INPUT:
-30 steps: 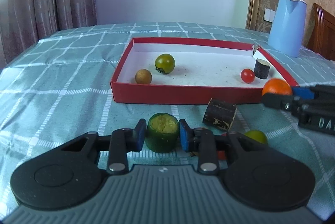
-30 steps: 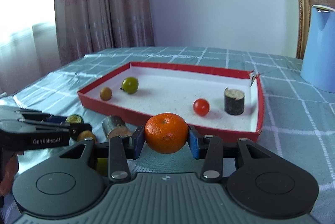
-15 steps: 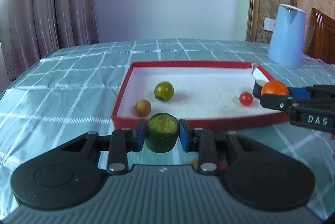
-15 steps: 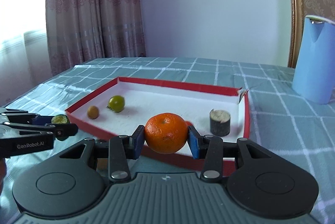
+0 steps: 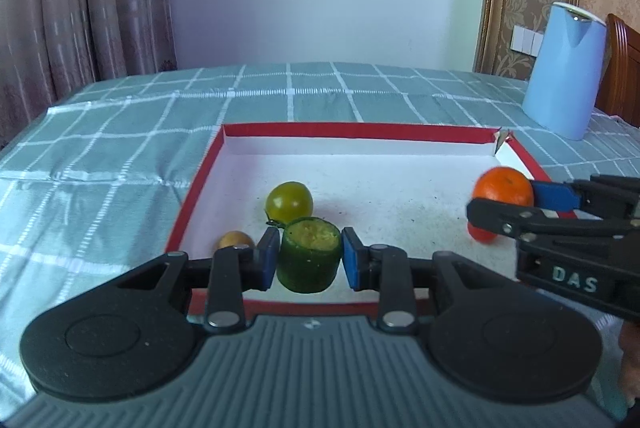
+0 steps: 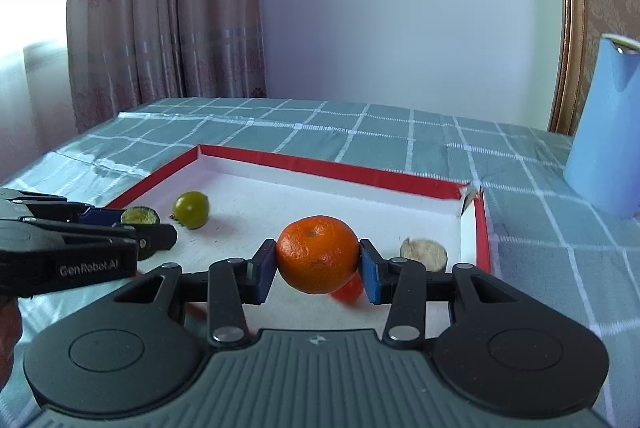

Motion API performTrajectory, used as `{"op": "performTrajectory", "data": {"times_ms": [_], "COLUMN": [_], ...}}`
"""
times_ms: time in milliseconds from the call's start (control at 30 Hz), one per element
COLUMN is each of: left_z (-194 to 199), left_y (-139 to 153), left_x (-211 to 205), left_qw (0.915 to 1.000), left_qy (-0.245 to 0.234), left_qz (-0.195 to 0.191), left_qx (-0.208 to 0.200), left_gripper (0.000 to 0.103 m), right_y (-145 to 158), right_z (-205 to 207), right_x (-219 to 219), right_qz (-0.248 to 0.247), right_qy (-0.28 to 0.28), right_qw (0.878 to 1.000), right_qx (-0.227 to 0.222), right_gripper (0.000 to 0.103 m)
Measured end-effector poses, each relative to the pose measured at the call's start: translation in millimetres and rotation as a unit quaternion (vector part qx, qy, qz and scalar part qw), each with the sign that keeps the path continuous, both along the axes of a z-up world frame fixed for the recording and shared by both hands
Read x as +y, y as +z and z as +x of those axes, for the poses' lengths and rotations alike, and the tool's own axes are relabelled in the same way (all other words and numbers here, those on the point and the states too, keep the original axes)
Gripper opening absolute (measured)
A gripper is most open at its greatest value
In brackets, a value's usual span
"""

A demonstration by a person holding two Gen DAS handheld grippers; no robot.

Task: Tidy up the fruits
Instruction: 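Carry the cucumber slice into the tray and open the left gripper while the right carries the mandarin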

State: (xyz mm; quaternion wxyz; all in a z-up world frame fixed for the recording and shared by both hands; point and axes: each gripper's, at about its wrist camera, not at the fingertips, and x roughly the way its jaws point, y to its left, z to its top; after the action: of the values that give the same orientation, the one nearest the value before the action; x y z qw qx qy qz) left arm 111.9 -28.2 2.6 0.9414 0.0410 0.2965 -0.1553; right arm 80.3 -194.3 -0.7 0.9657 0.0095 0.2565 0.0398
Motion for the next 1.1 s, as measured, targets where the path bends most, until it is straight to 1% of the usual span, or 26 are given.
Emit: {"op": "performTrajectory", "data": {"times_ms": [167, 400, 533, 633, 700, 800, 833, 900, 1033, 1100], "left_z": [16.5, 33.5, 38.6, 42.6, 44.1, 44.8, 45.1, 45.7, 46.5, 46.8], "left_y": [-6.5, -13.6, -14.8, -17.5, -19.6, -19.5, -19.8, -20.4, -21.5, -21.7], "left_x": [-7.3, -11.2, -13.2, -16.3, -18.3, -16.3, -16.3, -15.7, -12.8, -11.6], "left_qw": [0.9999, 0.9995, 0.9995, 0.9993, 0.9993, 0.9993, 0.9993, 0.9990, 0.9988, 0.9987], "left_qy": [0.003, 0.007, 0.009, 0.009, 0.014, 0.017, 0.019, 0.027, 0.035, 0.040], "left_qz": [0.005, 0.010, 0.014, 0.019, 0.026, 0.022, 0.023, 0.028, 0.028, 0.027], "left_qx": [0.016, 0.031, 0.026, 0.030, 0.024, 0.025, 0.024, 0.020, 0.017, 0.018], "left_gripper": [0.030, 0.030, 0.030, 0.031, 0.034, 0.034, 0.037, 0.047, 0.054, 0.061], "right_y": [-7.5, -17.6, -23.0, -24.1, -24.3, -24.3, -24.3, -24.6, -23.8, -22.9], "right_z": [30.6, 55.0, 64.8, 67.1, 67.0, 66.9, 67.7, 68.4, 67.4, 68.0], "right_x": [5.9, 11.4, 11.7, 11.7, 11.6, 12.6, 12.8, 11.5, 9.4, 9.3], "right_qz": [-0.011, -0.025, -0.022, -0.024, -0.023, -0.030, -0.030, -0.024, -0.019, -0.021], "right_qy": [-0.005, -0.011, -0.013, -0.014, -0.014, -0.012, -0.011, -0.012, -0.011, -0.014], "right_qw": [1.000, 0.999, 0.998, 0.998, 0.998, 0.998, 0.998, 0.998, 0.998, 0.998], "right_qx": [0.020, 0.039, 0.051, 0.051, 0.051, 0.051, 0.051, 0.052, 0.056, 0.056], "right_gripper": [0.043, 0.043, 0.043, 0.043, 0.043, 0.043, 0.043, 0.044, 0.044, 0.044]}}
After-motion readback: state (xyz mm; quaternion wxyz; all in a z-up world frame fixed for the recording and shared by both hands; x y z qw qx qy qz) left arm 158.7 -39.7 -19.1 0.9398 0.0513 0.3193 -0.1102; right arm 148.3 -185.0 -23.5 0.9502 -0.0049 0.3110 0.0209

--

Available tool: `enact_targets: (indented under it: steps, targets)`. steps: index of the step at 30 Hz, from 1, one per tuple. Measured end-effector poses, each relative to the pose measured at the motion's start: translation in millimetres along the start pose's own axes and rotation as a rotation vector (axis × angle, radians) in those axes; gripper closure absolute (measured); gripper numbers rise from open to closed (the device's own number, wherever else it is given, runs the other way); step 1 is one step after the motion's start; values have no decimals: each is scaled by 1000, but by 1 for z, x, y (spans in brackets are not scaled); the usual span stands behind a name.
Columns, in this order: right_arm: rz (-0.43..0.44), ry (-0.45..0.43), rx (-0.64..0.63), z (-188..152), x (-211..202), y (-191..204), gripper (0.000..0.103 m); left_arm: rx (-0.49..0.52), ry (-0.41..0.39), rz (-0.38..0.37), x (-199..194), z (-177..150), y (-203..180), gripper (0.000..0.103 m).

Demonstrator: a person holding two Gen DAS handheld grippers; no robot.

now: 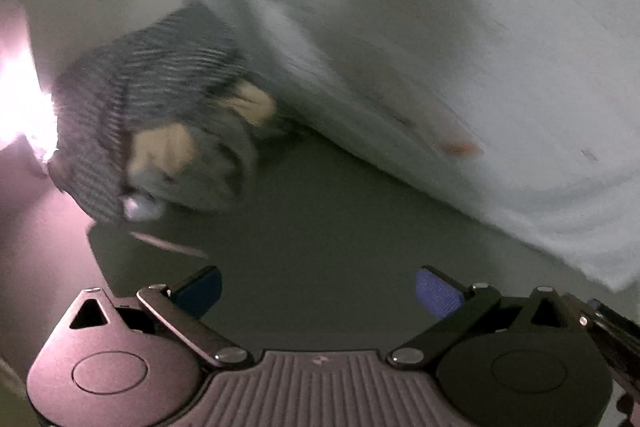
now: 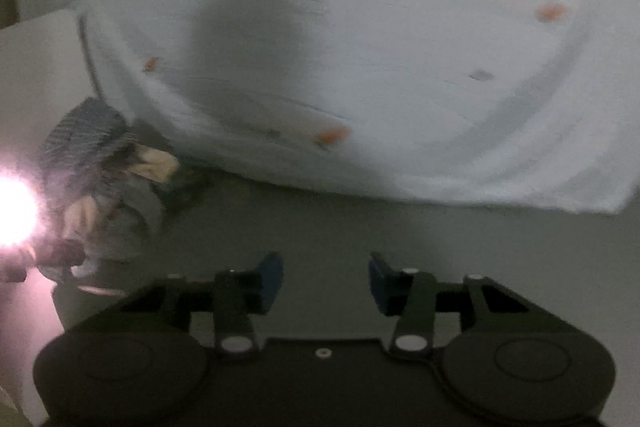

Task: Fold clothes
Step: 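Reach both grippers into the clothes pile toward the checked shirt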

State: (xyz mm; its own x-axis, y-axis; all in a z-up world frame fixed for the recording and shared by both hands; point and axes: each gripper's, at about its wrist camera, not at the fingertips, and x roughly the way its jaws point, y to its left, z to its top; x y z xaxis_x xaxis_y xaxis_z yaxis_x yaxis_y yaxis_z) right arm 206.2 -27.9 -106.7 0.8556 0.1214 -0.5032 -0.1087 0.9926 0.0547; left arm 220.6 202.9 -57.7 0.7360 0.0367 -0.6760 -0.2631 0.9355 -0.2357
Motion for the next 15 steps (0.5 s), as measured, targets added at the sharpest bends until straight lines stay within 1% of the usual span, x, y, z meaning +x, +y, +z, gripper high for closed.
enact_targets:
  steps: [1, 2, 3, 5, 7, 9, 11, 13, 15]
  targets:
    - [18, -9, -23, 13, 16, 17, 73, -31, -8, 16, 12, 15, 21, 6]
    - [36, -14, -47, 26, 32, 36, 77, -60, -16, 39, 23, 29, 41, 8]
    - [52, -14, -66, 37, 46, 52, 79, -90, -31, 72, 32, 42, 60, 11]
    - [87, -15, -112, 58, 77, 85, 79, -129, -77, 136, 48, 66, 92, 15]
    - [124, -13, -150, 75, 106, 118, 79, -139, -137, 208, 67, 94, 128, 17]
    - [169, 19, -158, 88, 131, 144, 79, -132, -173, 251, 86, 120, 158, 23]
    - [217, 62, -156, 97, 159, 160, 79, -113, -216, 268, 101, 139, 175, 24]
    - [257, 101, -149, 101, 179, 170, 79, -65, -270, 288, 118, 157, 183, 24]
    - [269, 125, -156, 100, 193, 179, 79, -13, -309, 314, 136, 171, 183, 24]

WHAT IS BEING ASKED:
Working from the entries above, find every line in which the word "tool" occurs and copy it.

TASK RESPONSE:
Read x as +y, y as +z and z as +x of those axes, for the poses' lengths and rotations alike, and the tool's own axes are relabelled in the same way (all other words and numbers here, those on the point and the states too, keep the original axes)
Available tool: `enact_targets: (indented under it: steps, targets)`. steps: index of the step at 30 Hz, from 1, one per tuple. Measured end-effector poses, each relative to the pose measured at the motion's start: translation in millimetres along the start pose's own axes and rotation as a rotation vector (axis × angle, radians) in those axes; gripper closure absolute (measured); gripper numbers rise from open to closed (the device's own number, wherever else it is given, runs the other way); step 1 is one step after the motion's start; values have no decimals: each is scaled by 1000, but by 1 for z, x, y (spans in brackets are not scaled); the usual span stands behind a name.

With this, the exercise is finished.